Уже идут или послышалось? "Ты меня любишь в этот момент?" – "Да". – Да или послышалось? А если бы ты сказал "нет", послышалось бы, что "да"? Все равно бы послышалось. Все равно что, послышалось бы что да. Все слова в этот момент равны в своем значении слову "да". Они теряют свою самостоятельность, у них появляется совершенно иная функция, вспомогательная, они становятся "бог в помощь вам". Они совершенно бессмысленны, если взять их отвлеченно, потому что они не имеют прежнего значения, они выступают только как утверждение и только. И белка, и ласточка, и зайчик, и... – это все "да". И ненавижу, и обожаю, и... – это все "да". И только когда ты Отвечаешь "да", кажется, что послышалось, потому что "да" стоит именно в своем значении и относится именно к своему моменту – режет слух. И ты спросишь меня: "Ты любишь меня в этот момент?" – и скажешь: "скажи "да". – "Нет", – скажу. – "Я знал, что да", – скажешь. – "Да", – скажу. – "Да или послышалось?" – "Послышалось".
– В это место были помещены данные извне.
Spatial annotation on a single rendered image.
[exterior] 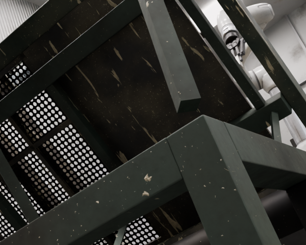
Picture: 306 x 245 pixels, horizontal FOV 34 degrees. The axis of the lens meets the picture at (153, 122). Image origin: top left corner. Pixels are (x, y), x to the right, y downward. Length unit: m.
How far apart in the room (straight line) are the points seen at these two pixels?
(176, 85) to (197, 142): 0.14
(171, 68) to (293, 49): 9.97
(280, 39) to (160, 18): 10.04
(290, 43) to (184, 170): 10.15
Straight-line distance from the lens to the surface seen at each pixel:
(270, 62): 1.97
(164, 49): 1.04
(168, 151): 0.94
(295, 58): 10.88
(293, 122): 2.95
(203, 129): 0.91
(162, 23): 1.10
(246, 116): 1.99
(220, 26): 2.62
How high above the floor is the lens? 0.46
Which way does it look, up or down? 23 degrees up
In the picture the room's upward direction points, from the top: 22 degrees counter-clockwise
Мы все вместе защищаем дворец, но у всех нас разные "потому что". Аввакум, потому что дворец лучше такой, как есть, чем хуже такой, как будет, лучше его законсервировать, закатать, а не пачкать цементом и противопожарными плакатами; Чящяжышын, потому что лучше такой, как будет у него, чем хуже такой, как будет у солдат, лучше с чистым воздухом над травкой на стенах, вымытых со стиральным порошком, а мы, потому что у нас лучше, чем есть, ничего лучшего не будет, потому что не будет никогда. Мы, конечно, не будем встречаться во дворце и нигде, но мы не будем встречаться с такой страстью каждый раз и по нескольку раз в день, и не потому что негде; раньше было негде, когда была квартира, которая была для этого не приспособлена, а сейчас тридцать комнат и все проходные. Можно начать сейчас, а кончить в двухтысячном году, когда Чящяжышын все кустики подровняет, когда пеленки просохнут ко второму пришествию, можно сидя, стоя, в любом месте, можно бегом или бегом на месте... пришли.
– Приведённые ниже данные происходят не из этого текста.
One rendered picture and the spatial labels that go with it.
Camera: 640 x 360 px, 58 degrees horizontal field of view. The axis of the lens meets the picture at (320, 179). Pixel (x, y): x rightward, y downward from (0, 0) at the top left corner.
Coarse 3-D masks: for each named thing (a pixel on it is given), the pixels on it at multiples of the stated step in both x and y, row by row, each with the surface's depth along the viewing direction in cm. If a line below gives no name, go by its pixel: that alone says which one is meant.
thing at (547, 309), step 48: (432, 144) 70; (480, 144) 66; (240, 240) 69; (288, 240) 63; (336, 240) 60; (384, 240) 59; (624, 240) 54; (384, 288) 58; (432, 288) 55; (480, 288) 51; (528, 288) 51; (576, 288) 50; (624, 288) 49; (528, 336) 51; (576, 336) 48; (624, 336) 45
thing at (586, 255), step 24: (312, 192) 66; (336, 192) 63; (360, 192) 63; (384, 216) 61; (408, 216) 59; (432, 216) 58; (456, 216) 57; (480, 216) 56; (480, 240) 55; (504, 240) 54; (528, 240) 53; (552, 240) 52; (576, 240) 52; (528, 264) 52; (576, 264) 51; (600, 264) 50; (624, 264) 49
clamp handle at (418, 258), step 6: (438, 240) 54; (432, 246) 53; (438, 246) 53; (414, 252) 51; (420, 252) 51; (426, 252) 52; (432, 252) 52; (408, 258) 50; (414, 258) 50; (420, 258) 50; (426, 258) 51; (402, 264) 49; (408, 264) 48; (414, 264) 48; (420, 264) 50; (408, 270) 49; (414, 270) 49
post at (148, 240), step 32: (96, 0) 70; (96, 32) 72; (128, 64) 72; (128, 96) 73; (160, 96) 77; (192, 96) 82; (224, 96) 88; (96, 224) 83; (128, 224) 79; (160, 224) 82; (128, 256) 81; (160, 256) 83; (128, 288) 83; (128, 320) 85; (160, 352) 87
Аввакум, как только пришел с разведки, как к себе домой, сразу расселся, как у себя дома, а Чящяжышын тоже не у себя – все вместе, все в одной комнате – в проходной, где кроватка стоит, где стихия спит. Чящяжышын навел у себя порядок, на своей территории, и там лучше не ходить, не сидеть, грязь не носить, ноги вытирать, а здесь можно ноги не вытирать, тряпки нет, зато всегда яичница есть, которую всегда хочется есть.
– А мне не хочется, – сказала Сана, – больше двух яиц не усваивается.
– У меня три усваивается, – сказал Аввакум, – три раза в день.
У Чящяжышына суп усваивается, которого нет, который на стороне есть.
– Ну что? – спросила Сана.
– Сейчас поедим и будем наступать, – сказал Аввакум, – сегодня вечером, когда стемнеет, ночью, сейчас поздно темнеет.
Значит, утром, когда совсем стемнеет, пока не рассветет, сейчас рано светает.
– Ты прожуй, а потом говори, – сказала Сана.
Аввакум уже в завтрак все прожевал, поэтому в обед нечего говорить.
– Завтра будем наступать, – сказал Аввакум, – сразу после завтрака, чуть-чуть передохнем, чтобы не на полный желудок, чтобы усвоилось.
– У кого это полный желудок? – сказал Чящяжышын, – я считаю, что лучше сегодня, как только поедим, чтобы с полными силами, пока они есть, а не когда стемнеет, когда сил не будет.
– Так когда же? – не выдержала Сана.
– А тебе что, до смерти хочется? – спросил Чящяжышын.
– Мне вообще хочется, – ответила.
До смерти писателей, которые умирают не вообще, как все люди, а только в период между съездами, которые проводятся раз в пять лет, чтобы почтить их память между трех сосен.
– Сказал, что пойдем сегодня, – сказал Аввакум.
– Отматфеян тоже хотел, – сказал Чящяжышын, – я ему пойду скажу, чтобы у нас больше было сил, а то солдат больше.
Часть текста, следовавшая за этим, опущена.